Problem -> What is needed here is an exact copy of all the records below.

Excerpted records ->
"""
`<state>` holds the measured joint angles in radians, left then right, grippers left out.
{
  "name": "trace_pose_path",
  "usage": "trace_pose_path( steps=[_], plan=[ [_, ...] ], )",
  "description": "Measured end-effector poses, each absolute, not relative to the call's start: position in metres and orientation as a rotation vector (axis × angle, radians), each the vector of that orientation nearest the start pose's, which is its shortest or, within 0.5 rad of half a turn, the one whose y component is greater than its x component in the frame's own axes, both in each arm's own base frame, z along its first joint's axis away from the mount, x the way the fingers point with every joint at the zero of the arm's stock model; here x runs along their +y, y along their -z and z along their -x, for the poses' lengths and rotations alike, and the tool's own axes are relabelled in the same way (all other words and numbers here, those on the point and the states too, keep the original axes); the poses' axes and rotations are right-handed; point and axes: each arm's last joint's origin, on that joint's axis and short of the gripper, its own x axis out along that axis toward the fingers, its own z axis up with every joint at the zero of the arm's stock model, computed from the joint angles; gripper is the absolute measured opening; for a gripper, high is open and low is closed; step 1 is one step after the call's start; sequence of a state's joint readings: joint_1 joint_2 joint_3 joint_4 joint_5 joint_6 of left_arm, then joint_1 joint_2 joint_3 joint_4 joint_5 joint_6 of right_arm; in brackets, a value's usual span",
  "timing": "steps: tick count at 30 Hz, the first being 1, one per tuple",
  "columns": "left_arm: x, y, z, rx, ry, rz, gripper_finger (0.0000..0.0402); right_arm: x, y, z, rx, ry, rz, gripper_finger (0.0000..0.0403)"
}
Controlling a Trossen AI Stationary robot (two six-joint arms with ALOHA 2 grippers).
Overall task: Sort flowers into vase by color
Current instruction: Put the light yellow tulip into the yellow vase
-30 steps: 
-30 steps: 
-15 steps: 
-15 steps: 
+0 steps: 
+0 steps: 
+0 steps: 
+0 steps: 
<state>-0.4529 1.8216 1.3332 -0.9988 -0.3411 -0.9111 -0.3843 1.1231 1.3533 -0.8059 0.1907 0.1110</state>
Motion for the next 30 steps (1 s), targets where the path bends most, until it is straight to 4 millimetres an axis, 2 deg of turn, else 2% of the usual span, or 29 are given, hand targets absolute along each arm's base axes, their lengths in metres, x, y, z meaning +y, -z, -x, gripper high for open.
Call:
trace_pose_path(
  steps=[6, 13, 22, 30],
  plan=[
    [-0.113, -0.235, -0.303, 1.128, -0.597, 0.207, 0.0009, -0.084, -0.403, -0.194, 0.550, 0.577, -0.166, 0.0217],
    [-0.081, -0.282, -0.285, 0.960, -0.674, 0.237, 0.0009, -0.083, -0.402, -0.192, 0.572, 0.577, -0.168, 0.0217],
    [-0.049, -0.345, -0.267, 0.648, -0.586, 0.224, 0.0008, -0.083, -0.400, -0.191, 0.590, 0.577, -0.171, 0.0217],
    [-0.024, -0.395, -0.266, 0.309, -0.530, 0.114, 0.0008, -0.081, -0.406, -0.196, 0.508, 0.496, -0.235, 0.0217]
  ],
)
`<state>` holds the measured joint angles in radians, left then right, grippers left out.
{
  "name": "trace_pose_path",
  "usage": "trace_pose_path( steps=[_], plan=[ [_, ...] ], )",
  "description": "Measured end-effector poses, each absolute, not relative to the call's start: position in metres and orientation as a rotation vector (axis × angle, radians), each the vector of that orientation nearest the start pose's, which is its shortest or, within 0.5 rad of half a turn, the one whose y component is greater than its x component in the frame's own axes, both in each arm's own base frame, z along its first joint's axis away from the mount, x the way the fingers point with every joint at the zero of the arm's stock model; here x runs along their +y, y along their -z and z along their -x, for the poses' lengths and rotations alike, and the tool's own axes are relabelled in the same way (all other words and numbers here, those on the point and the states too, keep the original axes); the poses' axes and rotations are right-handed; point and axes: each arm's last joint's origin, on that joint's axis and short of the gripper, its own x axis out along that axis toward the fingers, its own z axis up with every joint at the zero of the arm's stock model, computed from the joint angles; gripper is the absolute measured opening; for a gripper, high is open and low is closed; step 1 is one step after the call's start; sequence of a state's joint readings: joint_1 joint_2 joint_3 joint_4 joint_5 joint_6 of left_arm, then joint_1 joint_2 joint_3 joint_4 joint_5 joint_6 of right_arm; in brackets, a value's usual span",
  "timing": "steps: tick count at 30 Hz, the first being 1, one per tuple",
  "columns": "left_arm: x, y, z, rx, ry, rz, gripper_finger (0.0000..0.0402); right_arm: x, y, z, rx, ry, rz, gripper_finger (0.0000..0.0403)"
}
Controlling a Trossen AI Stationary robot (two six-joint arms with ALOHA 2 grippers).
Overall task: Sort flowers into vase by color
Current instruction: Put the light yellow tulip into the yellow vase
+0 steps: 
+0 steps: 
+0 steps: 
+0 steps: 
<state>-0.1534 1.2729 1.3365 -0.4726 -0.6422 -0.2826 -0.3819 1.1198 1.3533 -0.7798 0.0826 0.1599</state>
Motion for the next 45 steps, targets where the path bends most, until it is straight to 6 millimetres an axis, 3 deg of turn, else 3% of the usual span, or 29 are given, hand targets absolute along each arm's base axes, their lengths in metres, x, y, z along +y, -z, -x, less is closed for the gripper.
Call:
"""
Your solution ->
`<state>` holds the measured joint angles in radians, left then right, grippers left out.
{
  "name": "trace_pose_path",
  "usage": "trace_pose_path( steps=[_], plan=[ [_, ...] ], )",
  "description": "Measured end-effector poses, each absolute, not relative to the call's start: position in metres and orientation as a rotation vector (axis × angle, radians), each the vector of that orientation nearest the start pose's, which is its shortest or, within 0.5 rad of half a turn, the one whose y component is greater than its x component in the frame's own axes, both in each arm's own base frame, z along its first joint's axis away from the mount, x the way the fingers point with every joint at the zero of the arm's stock model; here x runs along their +y, y along their -z and z along their -x, for the poses' lengths and rotations alike, and the tool's own axes are relabelled in the same way (all other words and numbers here, those on the point and the states too, keep the original axes); the poses' axes and rotations are right-handed; point and axes: each arm's last joint's origin, on that joint's axis and short of the gripper, its own x axis out along that axis toward the fingers, its own z axis up with every joint at the zero of the arm's stock model, computed from the joint angles; gripper is the absolute measured opening; for a gripper, high is open and low is closed; step 1 is one step after the call's start; sequence of a state's joint readings: joint_1 joint_2 joint_3 joint_4 joint_5 joint_6 of left_arm, then joint_1 joint_2 joint_3 joint_4 joint_5 joint_6 of right_arm; in brackets, a value's usual span",
  "timing": "steps: tick count at 30 Hz, the first being 1, one per tuple",
  "columns": "left_arm: x, y, z, rx, ry, rz, gripper_finger (0.0000..0.0402); right_arm: x, y, z, rx, ry, rz, gripper_finger (0.0000..0.0403)"
}
Controlling a Trossen AI Stationary robot (two six-joint arms with ALOHA 2 grippers).
Overall task: Sort flowers into vase by color
Current instruction: Put the light yellow tulip into the yellow vase
-30 steps: 
-30 steps: 
-15 steps: 
-15 steps: 
+0 steps: 
+0 steps: 
+0 steps: 
+0 steps: 
<state>-0.4529 1.8216 1.3332 -0.9988 -0.3411 -0.9111 -0.3843 1.1231 1.3533 -0.8059 0.1907 0.1110</state>
Motion for the next 30 steps (1 s), targets where the path bends most, until it is straight to 4 millimetres an axis, 2 deg of turn, else 2% of the usual span, or 29 are given, hand targets absolute along each arm's base axes, their lengths in metres, x, y, z meaning +y, -z, -x, gripper high for open.
Call:
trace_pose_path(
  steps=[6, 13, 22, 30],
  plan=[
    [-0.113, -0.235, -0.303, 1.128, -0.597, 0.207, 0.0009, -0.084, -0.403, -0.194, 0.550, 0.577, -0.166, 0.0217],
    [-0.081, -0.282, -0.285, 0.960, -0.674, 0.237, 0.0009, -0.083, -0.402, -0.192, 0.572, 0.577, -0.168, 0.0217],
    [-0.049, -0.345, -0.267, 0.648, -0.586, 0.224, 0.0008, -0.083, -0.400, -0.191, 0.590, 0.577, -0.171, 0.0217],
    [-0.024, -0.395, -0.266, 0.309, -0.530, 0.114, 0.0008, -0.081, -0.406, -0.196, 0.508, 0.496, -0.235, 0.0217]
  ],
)
`<state>` holds the measured joint angles in radians, left then right, grippers left out.
{
  "name": "trace_pose_path",
  "usage": "trace_pose_path( steps=[_], plan=[ [_, ...] ], )",
  "description": "Measured end-effector poses, each absolute, not relative to the call's start: position in metres and orientation as a rotation vector (axis × angle, radians), each the vector of that orientation nearest the start pose's, which is its shortest or, within 0.5 rad of half a turn, the one whose y component is greater than its x component in the frame's own axes, both in each arm's own base frame, z along its first joint's axis away from the mount, x the way the fingers point with every joint at the zero of the arm's stock model; here x runs along their +y, y along their -z and z along their -x, for the poses' lengths and rotations alike, and the tool's own axes are relabelled in the same way (all other words and numbers here, those on the point and the states too, keep the original axes); the poses' axes and rotations are right-handed; point and axes: each arm's last joint's origin, on that joint's axis and short of the gripper, its own x axis out along that axis toward the fingers, its own z axis up with every joint at the zero of the arm's stock model, computed from the joint angles; gripper is the absolute measured opening; for a gripper, high is open and low is closed; step 1 is one step after the call's start; sequence of a state's joint readings: joint_1 joint_2 joint_3 joint_4 joint_5 joint_6 of left_arm, then joint_1 joint_2 joint_3 joint_4 joint_5 joint_6 of right_arm; in brackets, a value's usual span",
  "timing": "steps: tick count at 30 Hz, the first being 1, one per tuple",
  "columns": "left_arm: x, y, z, rx, ry, rz, gripper_finger (0.0000..0.0402); right_arm: x, y, z, rx, ry, rz, gripper_finger (0.0000..0.0403)"
}
Controlling a Trossen AI Stationary robot (two six-joint arms with ALOHA 2 grippers).
Overall task: Sort flowers into vase by color
Current instruction: Put the light yellow tulip into the yellow vase
+0 steps: 
+0 steps: 
+0 steps: 
+0 steps: 
<state>-0.1534 1.2729 1.3365 -0.4726 -0.6422 -0.2826 -0.3819 1.1198 1.3533 -0.7798 0.0826 0.1599</state>
Motion for the next 45 steps, targets where the path bends most, until it is straight to 6 millimetres an axis, 3 deg of turn, else 3% of the usual span, or 29 are given, hand targets absolute along each arm's base axes, their lengths in metres, x, y, z along +y, -z, -x, less is closed for the gripper.
Call:

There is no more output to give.